Il est certain que cette pièce regorge de bonnes trouvailles. Mais la lenteur et le manque d’éclaircissement sur cet étalage décousu d’installations plastiques peut en rebuter plus d’un. Cependant, il est judicieux de la part de Pietro Marullo de traiter ce sujet d’un point de vue artistique plutôt que démagogique.

Photo © Stéphane Deleersnijder.
Photo © Stéphane Deleersnijder.

J’ajoute également que ce projet, plein de bonnes intentions, s’entoure de nombreuses initiatives sociales. D’un point de vue informatif d’une part, grâce à l’exposition photographique Si Dieu le veut, qui se visite parallèlement aux représentations. Elle présente des témoignages d’Africains exploités dans les champs italiens, installés dans des bidonvilles, victimes du racisme et de la solitude. Une rencontre sur le thème de la migration, Avons-nous peur du noir ?, est aussi organisée. Elle est encadrée par de nombreux chercheurs, artistes et journalistes.

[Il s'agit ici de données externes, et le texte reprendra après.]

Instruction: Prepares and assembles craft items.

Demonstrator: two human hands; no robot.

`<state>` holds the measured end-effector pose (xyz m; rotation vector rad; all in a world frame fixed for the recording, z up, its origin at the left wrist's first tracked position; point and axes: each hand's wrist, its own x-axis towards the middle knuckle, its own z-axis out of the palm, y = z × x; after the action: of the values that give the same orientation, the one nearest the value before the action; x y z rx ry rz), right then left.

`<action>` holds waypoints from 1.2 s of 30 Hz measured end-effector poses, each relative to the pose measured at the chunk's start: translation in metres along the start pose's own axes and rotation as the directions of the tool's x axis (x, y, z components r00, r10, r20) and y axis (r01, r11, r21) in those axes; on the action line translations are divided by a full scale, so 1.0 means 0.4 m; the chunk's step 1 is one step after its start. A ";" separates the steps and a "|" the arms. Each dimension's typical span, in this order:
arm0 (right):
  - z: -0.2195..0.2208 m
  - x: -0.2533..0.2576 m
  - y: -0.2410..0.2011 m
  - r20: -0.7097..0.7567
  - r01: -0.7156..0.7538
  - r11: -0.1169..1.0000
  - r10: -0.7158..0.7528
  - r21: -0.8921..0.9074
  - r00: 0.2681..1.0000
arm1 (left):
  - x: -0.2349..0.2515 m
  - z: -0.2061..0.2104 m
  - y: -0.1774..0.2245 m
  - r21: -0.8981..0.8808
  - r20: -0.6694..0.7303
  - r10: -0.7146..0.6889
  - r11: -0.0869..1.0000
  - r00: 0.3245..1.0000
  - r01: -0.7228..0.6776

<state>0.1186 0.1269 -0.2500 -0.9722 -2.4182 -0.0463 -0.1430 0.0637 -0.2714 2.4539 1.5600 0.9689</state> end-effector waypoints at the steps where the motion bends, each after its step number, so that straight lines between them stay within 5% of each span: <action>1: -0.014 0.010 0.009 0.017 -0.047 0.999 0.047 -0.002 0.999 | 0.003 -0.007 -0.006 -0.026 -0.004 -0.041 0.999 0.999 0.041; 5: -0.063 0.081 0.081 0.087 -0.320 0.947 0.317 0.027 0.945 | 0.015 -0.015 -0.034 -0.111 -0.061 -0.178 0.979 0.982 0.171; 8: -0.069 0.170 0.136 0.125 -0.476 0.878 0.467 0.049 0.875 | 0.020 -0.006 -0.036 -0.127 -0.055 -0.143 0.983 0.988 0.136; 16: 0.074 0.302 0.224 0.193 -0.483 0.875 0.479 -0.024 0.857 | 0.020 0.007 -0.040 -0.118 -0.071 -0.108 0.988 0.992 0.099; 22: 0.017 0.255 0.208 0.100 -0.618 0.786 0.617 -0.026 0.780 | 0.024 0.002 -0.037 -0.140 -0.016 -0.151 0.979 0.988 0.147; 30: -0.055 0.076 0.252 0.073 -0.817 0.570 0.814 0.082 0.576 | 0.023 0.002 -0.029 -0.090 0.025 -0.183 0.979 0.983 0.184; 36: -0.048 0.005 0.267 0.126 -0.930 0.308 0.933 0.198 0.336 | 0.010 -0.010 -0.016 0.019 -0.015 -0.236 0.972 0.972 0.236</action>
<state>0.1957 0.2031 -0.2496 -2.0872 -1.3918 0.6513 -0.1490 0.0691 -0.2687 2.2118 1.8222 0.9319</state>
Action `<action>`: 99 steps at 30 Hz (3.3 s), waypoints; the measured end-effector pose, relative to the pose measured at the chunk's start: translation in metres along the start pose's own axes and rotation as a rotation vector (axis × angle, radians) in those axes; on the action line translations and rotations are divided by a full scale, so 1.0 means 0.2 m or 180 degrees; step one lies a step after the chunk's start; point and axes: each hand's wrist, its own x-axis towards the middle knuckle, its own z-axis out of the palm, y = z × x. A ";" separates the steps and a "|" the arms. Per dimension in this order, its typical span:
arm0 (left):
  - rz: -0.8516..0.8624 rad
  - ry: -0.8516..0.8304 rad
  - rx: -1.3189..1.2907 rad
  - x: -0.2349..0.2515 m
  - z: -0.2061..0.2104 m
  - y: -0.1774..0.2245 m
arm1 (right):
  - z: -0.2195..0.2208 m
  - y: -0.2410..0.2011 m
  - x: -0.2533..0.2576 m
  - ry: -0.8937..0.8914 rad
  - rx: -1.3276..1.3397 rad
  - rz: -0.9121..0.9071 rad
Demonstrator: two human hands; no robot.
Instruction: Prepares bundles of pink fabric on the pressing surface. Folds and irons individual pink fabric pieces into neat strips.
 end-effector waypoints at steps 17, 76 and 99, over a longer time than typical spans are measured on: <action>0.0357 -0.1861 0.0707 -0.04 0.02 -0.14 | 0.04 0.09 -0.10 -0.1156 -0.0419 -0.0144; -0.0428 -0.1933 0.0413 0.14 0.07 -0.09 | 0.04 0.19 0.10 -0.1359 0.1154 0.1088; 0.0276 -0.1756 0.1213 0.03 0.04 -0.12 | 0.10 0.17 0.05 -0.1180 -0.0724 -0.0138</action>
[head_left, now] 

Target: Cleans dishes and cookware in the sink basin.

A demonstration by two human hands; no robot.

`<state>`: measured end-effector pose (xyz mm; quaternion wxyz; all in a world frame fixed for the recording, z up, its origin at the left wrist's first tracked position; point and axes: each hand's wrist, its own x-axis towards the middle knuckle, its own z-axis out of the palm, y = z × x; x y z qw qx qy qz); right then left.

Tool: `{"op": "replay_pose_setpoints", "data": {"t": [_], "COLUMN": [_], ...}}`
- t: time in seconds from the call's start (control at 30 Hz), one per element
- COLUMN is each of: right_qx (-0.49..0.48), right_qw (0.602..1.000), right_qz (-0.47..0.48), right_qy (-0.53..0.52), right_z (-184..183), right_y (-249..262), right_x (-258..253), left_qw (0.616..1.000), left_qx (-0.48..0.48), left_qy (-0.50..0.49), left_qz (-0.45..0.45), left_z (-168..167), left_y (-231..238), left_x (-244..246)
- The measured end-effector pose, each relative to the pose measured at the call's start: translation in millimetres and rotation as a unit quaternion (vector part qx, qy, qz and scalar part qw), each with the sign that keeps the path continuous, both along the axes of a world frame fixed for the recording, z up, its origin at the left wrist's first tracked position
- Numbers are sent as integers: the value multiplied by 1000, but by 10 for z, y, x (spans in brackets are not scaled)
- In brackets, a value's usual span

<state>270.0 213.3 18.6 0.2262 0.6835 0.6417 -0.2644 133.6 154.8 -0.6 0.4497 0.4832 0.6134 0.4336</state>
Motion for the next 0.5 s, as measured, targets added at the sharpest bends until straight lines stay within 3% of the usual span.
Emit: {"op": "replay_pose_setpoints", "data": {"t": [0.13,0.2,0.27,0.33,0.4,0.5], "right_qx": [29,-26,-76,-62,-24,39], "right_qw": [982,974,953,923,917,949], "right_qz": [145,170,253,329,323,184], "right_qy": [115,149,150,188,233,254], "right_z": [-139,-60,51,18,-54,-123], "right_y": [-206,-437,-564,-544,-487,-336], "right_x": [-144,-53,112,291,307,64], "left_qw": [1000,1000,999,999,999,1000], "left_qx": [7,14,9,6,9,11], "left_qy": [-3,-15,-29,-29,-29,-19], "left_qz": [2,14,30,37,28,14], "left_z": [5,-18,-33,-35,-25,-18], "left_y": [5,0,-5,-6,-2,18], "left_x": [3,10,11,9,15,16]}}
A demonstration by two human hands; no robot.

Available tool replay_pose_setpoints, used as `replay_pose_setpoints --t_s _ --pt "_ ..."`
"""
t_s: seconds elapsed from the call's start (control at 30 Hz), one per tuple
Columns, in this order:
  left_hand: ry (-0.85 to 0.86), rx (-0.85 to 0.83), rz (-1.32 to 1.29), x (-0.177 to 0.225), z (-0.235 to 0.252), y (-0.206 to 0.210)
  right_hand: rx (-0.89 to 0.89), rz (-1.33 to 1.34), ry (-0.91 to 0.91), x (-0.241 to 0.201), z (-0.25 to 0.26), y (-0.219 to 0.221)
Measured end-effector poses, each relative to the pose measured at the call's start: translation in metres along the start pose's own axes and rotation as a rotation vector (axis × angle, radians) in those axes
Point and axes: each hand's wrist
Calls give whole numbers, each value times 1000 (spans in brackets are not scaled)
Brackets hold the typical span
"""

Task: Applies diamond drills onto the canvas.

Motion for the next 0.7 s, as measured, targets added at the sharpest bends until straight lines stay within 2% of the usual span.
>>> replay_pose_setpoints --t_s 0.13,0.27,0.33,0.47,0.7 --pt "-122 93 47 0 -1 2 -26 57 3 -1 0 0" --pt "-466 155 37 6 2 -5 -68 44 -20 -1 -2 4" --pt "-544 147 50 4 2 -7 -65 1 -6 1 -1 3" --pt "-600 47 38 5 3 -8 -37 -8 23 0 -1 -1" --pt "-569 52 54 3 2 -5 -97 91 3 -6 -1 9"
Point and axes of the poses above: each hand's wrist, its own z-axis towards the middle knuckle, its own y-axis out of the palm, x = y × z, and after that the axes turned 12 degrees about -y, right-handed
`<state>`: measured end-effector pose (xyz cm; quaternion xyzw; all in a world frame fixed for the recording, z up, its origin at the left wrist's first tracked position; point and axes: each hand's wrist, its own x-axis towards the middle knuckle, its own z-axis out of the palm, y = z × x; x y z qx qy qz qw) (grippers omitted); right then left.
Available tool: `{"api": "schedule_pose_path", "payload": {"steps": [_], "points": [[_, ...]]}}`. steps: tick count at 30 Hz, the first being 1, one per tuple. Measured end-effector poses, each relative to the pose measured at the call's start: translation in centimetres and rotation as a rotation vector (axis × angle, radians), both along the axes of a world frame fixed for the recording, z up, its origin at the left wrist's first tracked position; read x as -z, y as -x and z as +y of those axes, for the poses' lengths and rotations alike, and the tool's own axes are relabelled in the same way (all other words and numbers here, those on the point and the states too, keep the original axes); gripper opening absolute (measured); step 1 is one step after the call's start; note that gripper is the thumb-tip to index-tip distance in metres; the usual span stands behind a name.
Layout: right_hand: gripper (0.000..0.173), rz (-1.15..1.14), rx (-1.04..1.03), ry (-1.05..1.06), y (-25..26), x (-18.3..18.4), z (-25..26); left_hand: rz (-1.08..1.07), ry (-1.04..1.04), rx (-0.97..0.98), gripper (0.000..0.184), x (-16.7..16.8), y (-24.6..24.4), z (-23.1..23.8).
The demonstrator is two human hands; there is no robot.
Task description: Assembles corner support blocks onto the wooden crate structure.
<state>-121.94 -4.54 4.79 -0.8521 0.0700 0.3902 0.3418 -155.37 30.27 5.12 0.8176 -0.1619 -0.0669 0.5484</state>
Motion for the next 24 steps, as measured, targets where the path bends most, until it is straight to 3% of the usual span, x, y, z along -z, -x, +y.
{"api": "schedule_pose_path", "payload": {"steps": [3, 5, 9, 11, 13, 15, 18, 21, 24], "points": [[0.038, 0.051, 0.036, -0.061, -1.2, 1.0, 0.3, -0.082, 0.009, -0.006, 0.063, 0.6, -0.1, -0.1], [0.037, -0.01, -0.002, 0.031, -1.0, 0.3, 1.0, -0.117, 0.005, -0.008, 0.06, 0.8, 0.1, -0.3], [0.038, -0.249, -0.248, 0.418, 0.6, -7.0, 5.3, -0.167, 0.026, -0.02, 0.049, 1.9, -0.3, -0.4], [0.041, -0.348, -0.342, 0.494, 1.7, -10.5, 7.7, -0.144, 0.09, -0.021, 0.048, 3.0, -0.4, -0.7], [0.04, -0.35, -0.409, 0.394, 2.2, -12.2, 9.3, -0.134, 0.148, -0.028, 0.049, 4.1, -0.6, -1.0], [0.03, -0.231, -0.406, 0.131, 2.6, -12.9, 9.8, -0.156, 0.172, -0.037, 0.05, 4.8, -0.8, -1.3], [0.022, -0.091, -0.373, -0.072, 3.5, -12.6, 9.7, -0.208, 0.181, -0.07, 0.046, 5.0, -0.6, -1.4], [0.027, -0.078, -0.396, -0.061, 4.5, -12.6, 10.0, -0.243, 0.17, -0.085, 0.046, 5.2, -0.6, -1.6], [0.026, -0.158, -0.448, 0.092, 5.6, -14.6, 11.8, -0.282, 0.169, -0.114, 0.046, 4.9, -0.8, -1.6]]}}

D’un point de vue culturel d’autre part, avec le concert Who Is Me qui partage avec nous les mots de Pier Paolo Pasolini, par qui Pietro Marullo se dit très influencé.

https://www.youtube.com/watch?v=7VgetQv01xA

En savoir plus...

Arance : Avoid Shooting Blacks
Écrit et mis en scène par Pietro Marullo
Avec Paola Di Bella, Noémi Knecht, Adrien Letartre, Jean Hamado Tiemtoré
Vu le 24 février 2016 au Théâtre Varia


  1. Expression chère aux médias. 

  2. Selon l’auteure de cet article, une « mise en espace » fait partie du jargon théâtral et désigne le placement d’éléments du décor en fonction du regard du spectateur. 

  3. Jean-Marie Pelt (1933-2015) était un pharmacien, botaniste, biologiste et écologue, président de l’Institut européen d’écologie à Metz, dont il fut maire-adjoint. 

  4. Comme cet abris de fortune, constitué de palettes et de matériaux de récupération qui sera détruit par une surprenante pluie d’oranges à la fin du spectacle. 

  5. Telles l’arrivée impromptue d’un poisson volant télécommandé ou l’ouverture au ralenti d’un grand cube en métal.